Betterment was introduced to the public at TechCrunch Disrupt’s first-ever conference on May 26, 2010 (ranked #1). Founders had already invested $640,000 in the startup at that point.
By the time Owen moved to London, he had already established his firm. Kiran Keshav, the CTO of Columbia University’s Center for Computational Biology, succeeded him.
Betterment launched an iPhone app weeks later to capitalize on the growing smartphone market.
Betterment managed millions of dollars of assets and gained thousands of customers by December 2010.
This expansion resulted in the company’s first round of fundraising, which earned $3 million from Bessemer Venture Partners, Anthemis Group, and a few angel investors.
The company’s second year of operation had accumulated 10,000 paying customers who had deposited more than $50 million.
This was accomplished by a 13-person team. CEO Stein describes his operating model as follows on LinkedIn:
“I am an architect of efficiency and an engineer of happiness. Efficiency and enjoyment are my “polestars.” For sure, this is high-falutin’ jargon; if you prefer, we can just sit around a campfire and talk power tools, but who knows? Anyhow, I’ll explain:
The best way to make the world a better place is to be more efficient. It will benefit humanity (and the planet) (and ultimately, make us happier). The virtues of transparency, reliability, procedure, and equity all guide the path to efficiency.
The navigational systems I prefer are economics, psychology, and design.”
Betterment’s success has been directly related to his approach, which has been carried across the organization.
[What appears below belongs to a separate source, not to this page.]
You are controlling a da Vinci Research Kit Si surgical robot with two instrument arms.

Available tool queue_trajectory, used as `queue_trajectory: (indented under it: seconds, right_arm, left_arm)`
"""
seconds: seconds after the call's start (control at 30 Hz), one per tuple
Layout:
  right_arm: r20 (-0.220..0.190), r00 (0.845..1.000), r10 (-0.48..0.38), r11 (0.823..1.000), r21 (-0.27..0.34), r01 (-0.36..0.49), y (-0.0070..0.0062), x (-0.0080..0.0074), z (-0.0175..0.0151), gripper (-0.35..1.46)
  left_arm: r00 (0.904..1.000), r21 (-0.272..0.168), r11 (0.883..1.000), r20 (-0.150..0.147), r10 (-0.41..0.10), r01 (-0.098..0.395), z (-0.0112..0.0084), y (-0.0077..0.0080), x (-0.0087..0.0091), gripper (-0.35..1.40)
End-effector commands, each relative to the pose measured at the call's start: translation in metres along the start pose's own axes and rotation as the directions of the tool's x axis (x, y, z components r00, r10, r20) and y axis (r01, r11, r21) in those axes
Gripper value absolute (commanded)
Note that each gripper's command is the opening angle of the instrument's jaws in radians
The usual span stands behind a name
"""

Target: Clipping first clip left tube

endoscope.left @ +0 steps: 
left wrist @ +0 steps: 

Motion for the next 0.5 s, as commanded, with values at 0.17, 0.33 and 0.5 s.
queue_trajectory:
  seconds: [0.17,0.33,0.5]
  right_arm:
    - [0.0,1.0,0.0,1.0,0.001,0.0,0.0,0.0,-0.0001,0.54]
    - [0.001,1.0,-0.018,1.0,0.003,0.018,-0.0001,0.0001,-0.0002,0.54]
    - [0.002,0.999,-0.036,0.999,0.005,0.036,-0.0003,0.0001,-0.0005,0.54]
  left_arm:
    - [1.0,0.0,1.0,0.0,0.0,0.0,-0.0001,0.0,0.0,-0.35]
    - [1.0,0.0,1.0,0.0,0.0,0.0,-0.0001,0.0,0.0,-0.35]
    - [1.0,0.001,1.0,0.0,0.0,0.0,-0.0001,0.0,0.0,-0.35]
Additionally, the firm’s capacity to constantly increase its product offerings and meet the demands of its customers was advantageous.
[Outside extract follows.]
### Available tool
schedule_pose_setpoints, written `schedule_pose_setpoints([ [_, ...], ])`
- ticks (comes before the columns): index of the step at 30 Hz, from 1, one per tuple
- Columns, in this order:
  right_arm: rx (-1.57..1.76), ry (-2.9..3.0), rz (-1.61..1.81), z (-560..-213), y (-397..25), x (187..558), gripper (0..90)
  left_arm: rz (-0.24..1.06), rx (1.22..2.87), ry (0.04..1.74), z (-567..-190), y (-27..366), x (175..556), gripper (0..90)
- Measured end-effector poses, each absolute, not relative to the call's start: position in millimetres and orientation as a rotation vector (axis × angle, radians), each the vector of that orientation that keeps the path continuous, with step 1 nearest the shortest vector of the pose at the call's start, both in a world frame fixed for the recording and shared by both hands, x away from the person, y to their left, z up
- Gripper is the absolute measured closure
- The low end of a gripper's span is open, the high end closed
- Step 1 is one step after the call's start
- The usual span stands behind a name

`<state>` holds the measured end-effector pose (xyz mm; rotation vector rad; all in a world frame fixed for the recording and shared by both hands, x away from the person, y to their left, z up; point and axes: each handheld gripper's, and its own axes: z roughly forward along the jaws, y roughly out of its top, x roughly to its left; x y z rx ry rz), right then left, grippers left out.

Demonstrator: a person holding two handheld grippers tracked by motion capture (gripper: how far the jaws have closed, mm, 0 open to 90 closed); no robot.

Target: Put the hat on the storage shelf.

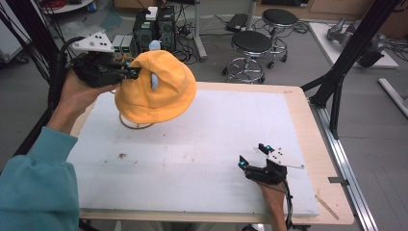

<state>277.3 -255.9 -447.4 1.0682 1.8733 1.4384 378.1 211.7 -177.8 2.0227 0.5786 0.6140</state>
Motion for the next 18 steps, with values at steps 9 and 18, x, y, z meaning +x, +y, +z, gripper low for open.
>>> schedule_pose_setpoints([
  [9, 1.071, 1.876, 1.436, -447.2, -255.3, 276.6, 11.3, 0.6, 2.017, 0.606, -167.7, 217.4, 387.2, 87.3],
  [18, 1.068, 1.877, 1.435, -447.2, -255.5, 276.6, 11.4, 0.646, 2.005, 0.643, -139.1, 228.4, 401.4, 87.3],
])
Betterment for Business (introduced in 2016) already has 300 users who offer 401(K) plans to business owners.
The monetary objectives function, developed during the Coronavirus pandemic to assist consumers with managing their finances better during these challenging times, is another example of its rapid growth.
Betterment has been largely hidden from view for much of its existence, especially when compared to Robinhood or other high-growth FinTech companies.
Stein thinks that this is because the company’s primary objective is to make personal finances as simple and hassle-free as possible. In addition, it aims to offer individuals a secure environment to manage their wealth and save for retirement.
This has led to the corporation focusing mainly on ETFs and bonds, which are low-risk investments.
Currently, Betterment serves over 500,000 customers with average balances of $44,000. It now manages $22 billion in assets under management, becoming America’s largest robotic advisor (with Wealthfront being a close second). Moreover, the company employs approximately 500 people.
What is the Funding and Valuation of Betterment?
Crunchbase reports that Betterment has raised $275 million in venture capital funding over seven rounds. Kinnevik, Bessemer, Menlo Ventures, and Francisco Partners are notable investors.
Betterment’s business was valued at $800 million at the company’s most recent round of fundraising, announced in July 2017. The company has very indeed reached the $1 billion valuation threshold, establishing it as a unicorn.
What is the Revenue of Betterment?
Betterment does not publicly publish its sales or profit data. Therefore, Betterment is presumably not profitable yet to finance its growth.
Key Takeaways From the Betterment Business Model
Betterment is a financial advisory firm based in the United States founded in 2008 by Jon Stein and Eli Broverman. The company offers investment, banking, and retirement planning services.
Betterment charges a flat fee for its two investing plans, which charge a percentage of the investment value.
It also makes money through its advisory services, in which it provides individuals and corporations with competent financial guidance and access to a range of tools. Furthermore, Betterment earns a little money through fee-free checking and high-interest bank accounts.